Your goal. Restate the whole listing exactly.

Start of Data in this exercise

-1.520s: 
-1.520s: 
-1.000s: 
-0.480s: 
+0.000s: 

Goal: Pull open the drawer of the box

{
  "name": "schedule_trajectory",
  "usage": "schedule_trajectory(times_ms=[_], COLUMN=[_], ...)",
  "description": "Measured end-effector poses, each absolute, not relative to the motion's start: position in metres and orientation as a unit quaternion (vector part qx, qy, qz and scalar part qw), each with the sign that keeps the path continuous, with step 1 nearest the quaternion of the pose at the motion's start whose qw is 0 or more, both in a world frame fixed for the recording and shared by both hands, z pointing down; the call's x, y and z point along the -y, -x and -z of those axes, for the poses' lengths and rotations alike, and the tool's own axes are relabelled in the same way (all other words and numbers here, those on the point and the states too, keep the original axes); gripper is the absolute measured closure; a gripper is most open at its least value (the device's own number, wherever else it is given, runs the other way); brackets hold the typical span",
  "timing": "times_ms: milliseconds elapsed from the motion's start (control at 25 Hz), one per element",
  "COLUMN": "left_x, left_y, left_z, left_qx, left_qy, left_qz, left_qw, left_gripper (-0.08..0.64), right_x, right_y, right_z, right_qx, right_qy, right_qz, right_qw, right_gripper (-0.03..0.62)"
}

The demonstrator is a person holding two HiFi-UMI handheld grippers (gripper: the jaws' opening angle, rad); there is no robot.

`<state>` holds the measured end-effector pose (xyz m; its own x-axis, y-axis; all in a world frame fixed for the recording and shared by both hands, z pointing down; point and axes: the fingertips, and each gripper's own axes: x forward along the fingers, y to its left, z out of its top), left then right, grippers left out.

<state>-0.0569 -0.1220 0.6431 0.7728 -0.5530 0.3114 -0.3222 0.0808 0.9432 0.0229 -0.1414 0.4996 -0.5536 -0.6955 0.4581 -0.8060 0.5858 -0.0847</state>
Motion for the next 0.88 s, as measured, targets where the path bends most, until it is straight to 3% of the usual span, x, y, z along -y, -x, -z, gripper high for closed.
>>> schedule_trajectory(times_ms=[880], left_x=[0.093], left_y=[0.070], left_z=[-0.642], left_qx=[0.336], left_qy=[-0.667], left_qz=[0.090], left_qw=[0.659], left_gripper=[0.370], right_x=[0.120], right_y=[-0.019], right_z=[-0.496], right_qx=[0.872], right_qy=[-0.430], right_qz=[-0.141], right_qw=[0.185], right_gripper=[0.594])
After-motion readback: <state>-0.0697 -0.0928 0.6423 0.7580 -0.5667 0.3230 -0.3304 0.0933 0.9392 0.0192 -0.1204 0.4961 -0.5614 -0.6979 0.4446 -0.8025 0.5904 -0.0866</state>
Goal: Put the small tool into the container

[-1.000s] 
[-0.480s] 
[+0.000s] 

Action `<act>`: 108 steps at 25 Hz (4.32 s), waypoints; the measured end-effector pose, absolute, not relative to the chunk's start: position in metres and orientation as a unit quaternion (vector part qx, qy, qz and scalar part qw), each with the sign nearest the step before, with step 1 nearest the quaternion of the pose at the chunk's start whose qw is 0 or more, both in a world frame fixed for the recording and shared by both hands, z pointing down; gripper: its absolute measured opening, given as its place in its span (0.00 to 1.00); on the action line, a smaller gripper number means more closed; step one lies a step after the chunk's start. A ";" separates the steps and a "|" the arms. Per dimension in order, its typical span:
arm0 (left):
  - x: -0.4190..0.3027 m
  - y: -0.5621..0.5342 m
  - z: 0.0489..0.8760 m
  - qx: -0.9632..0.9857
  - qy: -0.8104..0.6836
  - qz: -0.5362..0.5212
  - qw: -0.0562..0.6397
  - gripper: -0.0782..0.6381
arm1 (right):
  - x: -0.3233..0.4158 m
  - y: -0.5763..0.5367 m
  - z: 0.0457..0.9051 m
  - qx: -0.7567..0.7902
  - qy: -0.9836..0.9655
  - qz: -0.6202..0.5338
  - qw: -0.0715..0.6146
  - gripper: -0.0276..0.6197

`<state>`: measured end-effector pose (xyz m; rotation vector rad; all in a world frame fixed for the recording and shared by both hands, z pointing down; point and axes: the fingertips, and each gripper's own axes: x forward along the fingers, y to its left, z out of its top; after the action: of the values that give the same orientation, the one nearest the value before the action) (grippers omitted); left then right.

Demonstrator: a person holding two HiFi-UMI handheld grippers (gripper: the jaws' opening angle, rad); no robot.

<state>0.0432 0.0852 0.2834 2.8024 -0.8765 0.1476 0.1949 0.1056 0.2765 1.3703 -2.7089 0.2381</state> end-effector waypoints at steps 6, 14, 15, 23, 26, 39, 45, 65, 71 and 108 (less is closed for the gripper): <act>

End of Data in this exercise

Solution to the exercise.
-1.520s: 
-1.520s: 
-1.000s: 
-0.480s: 
+0.000s: 

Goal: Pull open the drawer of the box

{
  "name": "schedule_trajectory",
  "usage": "schedule_trajectory(times_ms=[_], COLUMN=[_], ...)",
  "description": "Measured end-effector poses, each absolute, not relative to the motion's start: position in metres and orientation as a unit quaternion (vector part qx, qy, qz and scalar part qw), each with the sign that keeps the path continuous, with step 1 nearest the quaternion of the pose at the motion's start whose qw is 0 or more, both in a world frame fixed for the recording and shared by both hands, z pointing down; the call's x, y and z point along the -y, -x and -z of those axes, for the poses' lengths and rotations alike, and the tool's own axes are relabelled in the same way (all other words and numbers here, those on the point and the states too, keep the original axes); gripper is the absolute measured closure; a gripper is most open at its least value (the device's own number, wherever else it is given, runs the other way); brackets hold the typical span",
  "timing": "times_ms: milliseconds elapsed from the motion's start (control at 25 Hz), one per element",
  "COLUMN": "left_x, left_y, left_z, left_qx, left_qy, left_qz, left_qw, left_gripper (-0.08..0.64), right_x, right_y, right_z, right_qx, right_qy, right_qz, right_qw, right_gripper (-0.03..0.62)"
}

The demonstrator is a person holding two HiFi-UMI handheld grippers (gripper: the jaws' opening angle, rad); there is no robot.

`<state>` holds the measured end-effector pose (xyz m; its own x-axis, y-axis; all in a world frame fixed for the recording and shared by both hands, z pointing down; point and axes: the fingertips, and each gripper's own axes: x forward along the fingers, y to its left, z out of its top), left then right, grippers left out.

<state>-0.0569 -0.1220 0.6431 0.7728 -0.5530 0.3114 -0.3222 0.0808 0.9432 0.0229 -0.1414 0.4996 -0.5536 -0.6955 0.4581 -0.8060 0.5858 -0.0847</state>
Motion for the next 0.88 s, as measured, targets where the path bends most, until it is straight to 3% of the usual span, x, y, z along -y, -x, -z, gripper high for closed.
>>> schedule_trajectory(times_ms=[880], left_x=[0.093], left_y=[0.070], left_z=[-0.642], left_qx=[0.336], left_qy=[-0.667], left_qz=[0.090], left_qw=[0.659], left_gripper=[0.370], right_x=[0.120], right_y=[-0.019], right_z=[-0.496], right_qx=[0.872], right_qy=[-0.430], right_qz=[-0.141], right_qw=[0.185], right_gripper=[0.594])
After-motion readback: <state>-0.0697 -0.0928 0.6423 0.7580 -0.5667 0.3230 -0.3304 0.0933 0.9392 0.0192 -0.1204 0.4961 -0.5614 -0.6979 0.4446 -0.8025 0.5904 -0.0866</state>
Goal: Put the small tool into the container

[-1.000s] 
[-0.480s] 
[+0.000s] 

Action `<act>`: 108 steps at 25 Hz (4.32 s), waypoints; the measured end-effector pose, absolute, not relative to the chunk's start: position in metres and orientation as a unit quaternion (vector part qx, qy, qz and scalar part qw), each with the sign nearest the step before, with step 1 nearest the quaternion of the pose at the chunk's start whose qw is 0 or more, both in a world frame fixed for the recording and shared by both hands, z pointing down; gripper: its absolute measured opening, given as its place in its span (0.00 to 1.00); on the action line, a smaller gripper number means more closed; step one lies a step after the chunk's start. A ";" separates the steps and a "|" the arms. Per dimension in order, its typical span:
arm0 (left):
  - x: -0.4190..0.3027 m
  - y: -0.5621..0.5342 m
  - z: 0.0489..0.8760 m
  - qx: -0.9632..0.9857
  - qy: -0.8104..0.6836
  - qz: -0.5362..0.5212
  - qw: -0.0562..0.6397
  - gripper: -0.0782..0.6381
arm1 (right):
  - x: -0.3233..0.4158 m
  - y: -0.5763..0.5367 m
  - z: 0.0457..0.9051 m
  - qx: -0.7567..0.7902
  - qy: -0.9836..0.9655
  - qz: -0.6202..0.5338
  - qw: -0.0715..0.6146
  - gripper: -0.0276..0.6197

`<state>`: measured end-effector pose (xyz m; rotation vector rad; all in a world frame fixed for the recording and shared by both hands, z pointing down; point and axes: the fingertips, and each gripper's own axes: x forward along the fingers, y to its left, z out of its top; after the action: of the values that give the same orientation, the one nearest the value before the action) (grippers omitted); left then right.

Demonstrator: a person holding two HiFi-UMI handheld grippers (gripper: the jaws' opening angle, rad); no robot.

<state>0.0432 0.0852 0.2834 2.8024 -0.8765 0.1476 0.1949 0.1056 0.2765 1.3703 -2.7089 0.2381</state> end-effector waypoints at steps 6, 14, 15, 23, 26, 39, 45, 65, 71 and 108 (less is closed for the gripper): <act>

The response to this exercise is now finished.